I was very impressed with my friend being so matter-of-fact about the matter. She was, by all accounts, brought up on South Asian values — which means it would have been unthinkable for her to imagine she’d be “on her own, on her own terms” at the age of 18. “But it’s a way of life in the US, one that I’ve grown to appreciate greatly over the years,” she said.


It’s also a way of life propounded by the dream factory. Hollywood. Every single movie (or TV show) perpetuates the legend of Thanksgiving and anniversaries or funereal get-togethers where everyone fetches up from all over and congregates at the “base camp”, aka, the ‘house’ where parents/single parents/step-parents live in. American romcoms — especially the Christmas-themed ones — will have a mandatory sequence wherein leading man and lady love, or leading lady and knight in shining (or blighted, as the case may be) armour visit the familial homestead to seek endorsement from a set of people they logistically (and lodging-wise) have nothing to do with (there’s a distant thrice-removed uncle or aunt thrown in at times who sign up for coupling validations enthusiastically).

It’s all aimed to make audiences feel more inclusive, someone who took great pride in being an honorary film critic had once told me: the subtext is that just because your kids will never live with you doesn’t mean they will not keep you in the loop about who they are in love with and would like to marry.


Now, here’s what. This week, I was having dinner with a couple of friends; one of them, while dissecting a tofu steak with a plastic knife (Covid cutlery) with one hand, and scrolling his phone with the other, suddenly stopped both dissection and scrolling and shouted out aloud: “Can you believe this? Almost 50 per cent of American young adults [18 to 29 age bracket] are living with their parents?”

The notification came on his Twitter or Instagram or some other feed, extrapolated from a (fairly recent) survey done by Pew Research Center (I love the kind of surveys they do), and it immediately set off an animated discussion on the subject: Why should “adults” live off their parents? There was also a certain amount of sociological angst that came home (literally) to roost: “I’m never going to live with my husband’s/wife’s family — in fact, I’d like to live as far away from them as possible… what’s wrong with these Americans now?”
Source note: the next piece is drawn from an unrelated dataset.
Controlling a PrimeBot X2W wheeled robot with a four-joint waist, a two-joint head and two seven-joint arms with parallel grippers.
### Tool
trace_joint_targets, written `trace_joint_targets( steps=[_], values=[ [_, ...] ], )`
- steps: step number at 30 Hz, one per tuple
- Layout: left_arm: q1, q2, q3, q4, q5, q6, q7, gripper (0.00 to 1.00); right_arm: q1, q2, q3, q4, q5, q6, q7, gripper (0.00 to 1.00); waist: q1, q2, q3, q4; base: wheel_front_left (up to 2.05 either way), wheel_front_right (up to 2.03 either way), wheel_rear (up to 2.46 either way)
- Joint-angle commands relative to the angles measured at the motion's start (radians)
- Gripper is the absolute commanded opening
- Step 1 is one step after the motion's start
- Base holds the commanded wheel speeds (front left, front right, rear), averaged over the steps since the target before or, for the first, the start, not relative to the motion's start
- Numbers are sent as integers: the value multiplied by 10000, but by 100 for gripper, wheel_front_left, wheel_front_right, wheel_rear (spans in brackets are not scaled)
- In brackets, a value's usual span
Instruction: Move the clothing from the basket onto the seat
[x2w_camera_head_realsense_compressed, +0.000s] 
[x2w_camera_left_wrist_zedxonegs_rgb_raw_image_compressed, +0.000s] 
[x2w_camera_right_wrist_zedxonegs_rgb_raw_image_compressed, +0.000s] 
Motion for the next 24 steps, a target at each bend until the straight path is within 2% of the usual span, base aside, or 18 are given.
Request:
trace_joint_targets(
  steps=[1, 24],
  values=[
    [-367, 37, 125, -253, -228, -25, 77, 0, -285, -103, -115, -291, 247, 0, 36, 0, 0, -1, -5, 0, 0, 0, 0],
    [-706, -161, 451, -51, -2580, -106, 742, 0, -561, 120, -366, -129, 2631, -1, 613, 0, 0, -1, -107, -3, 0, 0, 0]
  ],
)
As the argument raged on, I quickly did some research on the Google app on my phone (even as I write this, BBC reports that we spend more than one-third of our waking hours on mobile apps).

Here are two nuggets that I uncovered — and shared around the dinner table:

• Hollywood is way off the mark, more fanciful than Balaji Telefilms — because even in the 1990s, close to 40 per cent ‘young adults’ were living with mommy and daddy. (I don’t know why my friend was going on and on about how turning 18 is when ‘kids’ dash out of the front door — to never be home again.)
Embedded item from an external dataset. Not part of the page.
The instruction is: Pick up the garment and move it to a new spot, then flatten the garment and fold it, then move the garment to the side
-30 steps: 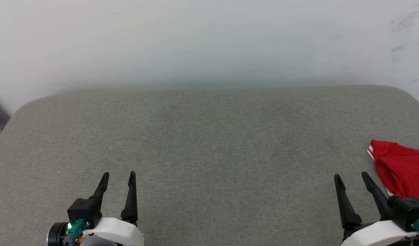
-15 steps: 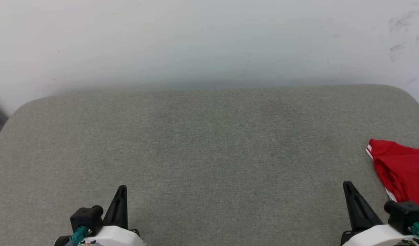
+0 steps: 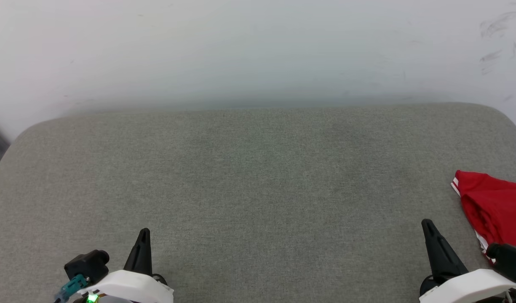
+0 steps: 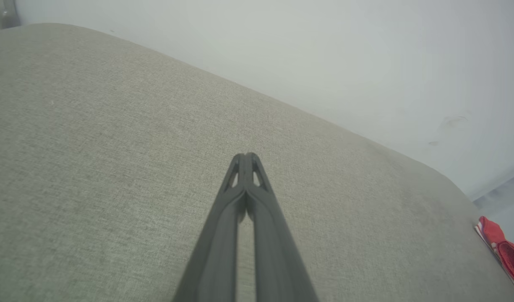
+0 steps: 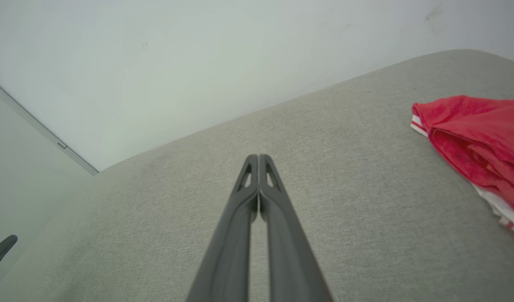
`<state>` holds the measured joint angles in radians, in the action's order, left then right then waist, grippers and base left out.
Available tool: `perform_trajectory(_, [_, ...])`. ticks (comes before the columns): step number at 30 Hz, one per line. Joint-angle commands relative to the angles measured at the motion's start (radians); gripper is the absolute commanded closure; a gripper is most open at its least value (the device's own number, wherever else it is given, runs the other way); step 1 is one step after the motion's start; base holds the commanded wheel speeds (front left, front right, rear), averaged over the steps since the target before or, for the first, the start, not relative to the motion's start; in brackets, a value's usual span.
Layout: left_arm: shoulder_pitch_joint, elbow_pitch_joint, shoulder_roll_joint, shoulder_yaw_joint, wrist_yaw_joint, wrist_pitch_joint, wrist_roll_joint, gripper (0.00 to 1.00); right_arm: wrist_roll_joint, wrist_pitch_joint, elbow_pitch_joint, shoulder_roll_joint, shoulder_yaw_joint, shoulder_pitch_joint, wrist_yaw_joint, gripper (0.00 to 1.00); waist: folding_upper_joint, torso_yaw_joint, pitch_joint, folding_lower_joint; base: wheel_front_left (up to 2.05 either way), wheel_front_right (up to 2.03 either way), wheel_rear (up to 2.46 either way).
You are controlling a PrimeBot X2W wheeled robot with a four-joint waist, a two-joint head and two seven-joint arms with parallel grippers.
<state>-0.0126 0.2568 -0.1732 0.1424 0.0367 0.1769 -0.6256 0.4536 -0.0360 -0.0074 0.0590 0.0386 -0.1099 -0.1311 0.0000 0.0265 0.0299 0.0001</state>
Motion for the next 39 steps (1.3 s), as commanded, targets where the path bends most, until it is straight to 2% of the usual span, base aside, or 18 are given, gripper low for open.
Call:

• The Pew Research Center has also zeroed in on the fact that roughly four-in-ten adults in the US, aged 25 to 54, are unpartnered — “that is, neither married nor living with a partner”. More tellingly, it is estimated that ‘single’ people in the US will soon overtake partnered ones (and, mind you, this is data derived from Census reports, not a 2,000-odd database).

“There,” I pronounced, triumphantly. “The reason why the numbers are going up is because the growing catchment of unfettered folks are staying at home — no spouse to nag them about not getting along with in-laws.”